_Assignment:_
All the data below needs to be retyped exactly as shown.

_Dataset excerpt:_
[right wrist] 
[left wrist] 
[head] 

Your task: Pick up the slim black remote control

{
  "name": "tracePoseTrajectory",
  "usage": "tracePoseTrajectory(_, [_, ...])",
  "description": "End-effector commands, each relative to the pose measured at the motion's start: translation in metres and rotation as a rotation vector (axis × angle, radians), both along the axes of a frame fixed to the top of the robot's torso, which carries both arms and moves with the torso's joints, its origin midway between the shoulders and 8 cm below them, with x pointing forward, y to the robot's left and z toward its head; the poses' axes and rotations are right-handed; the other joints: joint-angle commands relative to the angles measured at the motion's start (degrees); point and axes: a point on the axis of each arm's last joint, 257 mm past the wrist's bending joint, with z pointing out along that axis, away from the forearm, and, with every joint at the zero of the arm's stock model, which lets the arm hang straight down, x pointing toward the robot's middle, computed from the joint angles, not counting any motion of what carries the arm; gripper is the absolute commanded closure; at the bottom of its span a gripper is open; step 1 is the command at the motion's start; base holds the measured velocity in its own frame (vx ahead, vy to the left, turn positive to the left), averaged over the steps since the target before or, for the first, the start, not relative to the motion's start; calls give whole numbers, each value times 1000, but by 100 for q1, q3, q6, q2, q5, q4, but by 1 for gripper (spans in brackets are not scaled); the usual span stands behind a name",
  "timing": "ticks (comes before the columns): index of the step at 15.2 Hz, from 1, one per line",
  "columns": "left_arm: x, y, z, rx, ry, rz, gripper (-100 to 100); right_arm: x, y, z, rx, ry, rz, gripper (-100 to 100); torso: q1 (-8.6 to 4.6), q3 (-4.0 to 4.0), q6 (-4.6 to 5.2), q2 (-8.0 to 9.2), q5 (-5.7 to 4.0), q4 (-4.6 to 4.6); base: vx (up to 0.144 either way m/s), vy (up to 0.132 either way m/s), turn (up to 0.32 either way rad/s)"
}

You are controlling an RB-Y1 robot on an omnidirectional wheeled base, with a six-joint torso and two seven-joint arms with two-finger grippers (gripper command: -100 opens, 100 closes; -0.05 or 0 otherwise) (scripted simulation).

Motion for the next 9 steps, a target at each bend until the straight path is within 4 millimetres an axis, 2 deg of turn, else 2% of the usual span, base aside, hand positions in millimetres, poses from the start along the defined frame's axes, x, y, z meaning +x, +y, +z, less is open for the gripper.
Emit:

_Response:_
[right wrist] 
[left wrist] 
[head] 

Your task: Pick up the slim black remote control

{
  "name": "tracePoseTrajectory",
  "usage": "tracePoseTrajectory(_, [_, ...])",
  "description": "End-effector commands, each relative to the pose measured at the motion's start: translation in metres and rotation as a rotation vector (axis × angle, radians), both along the axes of a frame fixed to the top of the robot's torso, which carries both arms and moves with the torso's joints, its origin midway between the shoulders and 8 cm below them, with x pointing forward, y to the robot's left and z toward its head; the poses' axes and rotations are right-handed; the other joints: joint-angle commands relative to the angles measured at the motion's start (degrees); point and axes: a point on the axis of each arm's last joint, 257 mm past the wrist's bending joint, with z pointing out along that axis, away from the forearm, and, with every joint at the zero of the arm's stock model, which lets the arm hang straight down, x pointing toward the robot's middle, computed from the joint angles, not counting any motion of what carries the arm; gripper is the absolute commanded closure; at the bottom of its span a gripper is open; step 1 is the command at the motion's start; base holds the measured velocity in its own frame (vx ahead, vy to the left, turn positive to the left), averaged over the steps since the target before or, for the first, the start, not relative to the motion's start; calls give whole numbers, each value times 1000, but by 100 for q1, q3, q6, q2, q5, q4, but by 1 for gripper (spans in brackets are not scaled); the usual span stands behind a name",
  "timing": "ticks (comes before the columns): index of the step at 15.2 Hz, from 1, one per line",
  "columns": "left_arm: x, y, z, rx, ry, rz, gripper (-100 to 100); right_arm: x, y, z, rx, ry, rz, gripper (-100 to 100); torso: q1 (-8.6 to 4.6), q3 (-4.0 to 4.0), q6 (-4.6 to 5.2), q2 (-8.0 to 9.2), q5 (-5.7 to 4.0), q4 (-4.6 to 4.6); base: vx (up to 0.144 either way m/s), vy (up to 0.132 either way m/s), turn (up to 0.32 either way rad/s)"
}

You are controlling an RB-Y1 robot on an omnidirectional wheeled base, with a six-joint torso and two seven-joint arms with two-finger grippers (gripper command: -100 opens, 100 closes; -0.05 or 0 otherwise) (scripted simulation).

Motion for the next 9 steps, a target at each bend until the straight path is within 4 millimetres an axis, 2 deg of turn, else 2% of the usual span, base aside, hand positions in millimetres, poses from the start along the defined frame's axes, x, y, z meaning +x, +y, +z, less is open for the gripper.
Emit:

There is no more to this exercise.